The Fort Worth Flyers were a minor league basketball team in the NBA Development League (D-League) based in Fort Worth, Texas. They began play in the 2005–06 season and were shut down for the 2007–08 season.

== Franchise history ==
In 2005, Southwest Basketball, LLC led by David Kahn was granted permission by the recently rebranded NBA Development League (NBA D-League) to operate four new teams. Southwest Basketball then purchased and relocated three existing franchises while launching one expansion team, the Fort Worth Flyers.
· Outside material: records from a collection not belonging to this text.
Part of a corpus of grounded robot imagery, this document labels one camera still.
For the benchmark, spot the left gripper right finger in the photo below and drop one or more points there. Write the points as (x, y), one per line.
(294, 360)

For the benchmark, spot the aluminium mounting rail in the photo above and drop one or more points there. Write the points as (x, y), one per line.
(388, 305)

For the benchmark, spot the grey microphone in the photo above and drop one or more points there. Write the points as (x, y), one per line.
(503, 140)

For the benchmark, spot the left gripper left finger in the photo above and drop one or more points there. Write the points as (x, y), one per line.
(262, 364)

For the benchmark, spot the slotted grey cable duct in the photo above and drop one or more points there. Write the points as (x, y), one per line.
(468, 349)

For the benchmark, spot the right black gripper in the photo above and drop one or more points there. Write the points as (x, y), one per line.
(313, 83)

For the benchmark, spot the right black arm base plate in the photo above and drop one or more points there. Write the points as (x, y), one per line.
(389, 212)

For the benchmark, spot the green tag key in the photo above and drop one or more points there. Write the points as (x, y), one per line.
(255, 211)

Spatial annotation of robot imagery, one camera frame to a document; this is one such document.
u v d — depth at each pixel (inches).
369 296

The team introduced its logo of a blue capital "F", reminiscent of a biplane, over a basketball.

The team began play in 2005–06 as an expansion franchise with Sam Vincent as coach. They were the D-League's regular season champions, finishing 28–20, but lost the championship game to the Albuquerque Thunderbirds by a score of 119–108. Vincent left after the season and was succeeded by Sidney Moncrief.
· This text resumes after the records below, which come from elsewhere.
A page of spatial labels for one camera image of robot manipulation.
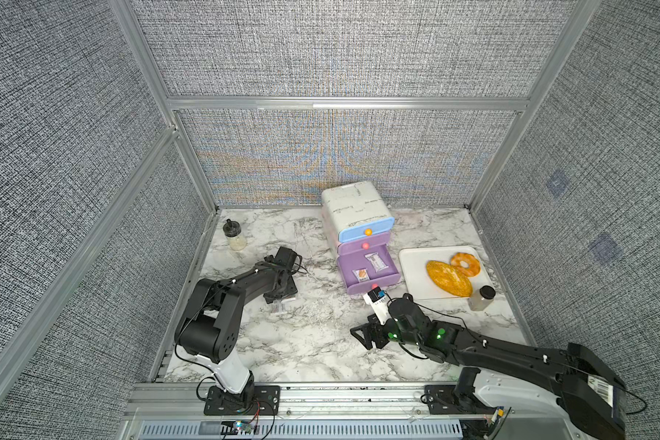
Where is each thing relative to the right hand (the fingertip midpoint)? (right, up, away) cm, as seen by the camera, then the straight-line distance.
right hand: (358, 320), depth 78 cm
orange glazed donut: (+42, +14, +23) cm, 50 cm away
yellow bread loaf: (+32, +10, +14) cm, 36 cm away
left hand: (-22, +5, +17) cm, 28 cm away
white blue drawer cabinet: (-2, +31, +11) cm, 33 cm away
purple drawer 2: (+11, +10, +13) cm, 20 cm away
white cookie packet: (-23, +1, +12) cm, 26 cm away
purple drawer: (0, +21, +13) cm, 25 cm away
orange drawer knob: (+4, +25, +9) cm, 27 cm away
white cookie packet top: (+9, +14, +22) cm, 28 cm away
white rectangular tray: (+23, +8, +17) cm, 30 cm away
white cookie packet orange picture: (+3, +10, +19) cm, 22 cm away
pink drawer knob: (+4, +20, +14) cm, 25 cm away
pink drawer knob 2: (+7, +7, +13) cm, 17 cm away
The following season, they finished in third place in the Eastern Division with a 29–21 record and lost the Eastern Division semifinal game to the Sioux Falls Skyforce 128–105.

The team did not return for the 2007–08 season as they were not profitable for Southwest Basketball, LLC. There was talk of the Flyers moving to Reno, Nevada, and of the D-League placing another team in Fort Worth, citing their proximity to the Dallas Mavericks. The D-League returned to the metroplex in 2010 with the Texas Legends, affiliated with the Mavericks.

==Season-by-season==

| Season | Division | Regular season |  |  |  | Playoffs |
| Finish | Wins | Losses | Pct. |
Fort Worth Flyers
| 2005–06 |  | 1st | 28 | 20 | .583 | Won Semifinals (Roanoke) 87–78 Lost D-League Finals (Albuquerque) 119–108 |
| 2006–07 | Eastern | 3rd | 29 | 21 | .580 | Lost Semifinals (Sioux Falls) 128–105 |
| Regular season record |  |  | 57 | 41 | .582 |  |
| Playoff record |  |  | 1 | 2 | .333 |  |

==Notable players==
- Maurice Ager
- Deji Akindele
- Kelenna Azubuike
- J. J. Barea
- Chris Copeland
- Bobby Jones
- Pops Mensah-Bonsu
- Jamario Moon
- Jeremy Richardson
- Luke Schenscher
- Ime Udoka
- Martell Webster
- Louis Williams
- Ha Seung-jin

==NBA affiliates==
- Charlotte Bobcats (2006–2007)
- Dallas Mavericks (2005–2007)
- Golden State Warriors (2005–2006)
- Los Angeles Lakers (2005–2006)
- Philadelphia 76ers (2006–2007)
- Portland Trail Blazers (2005–2006)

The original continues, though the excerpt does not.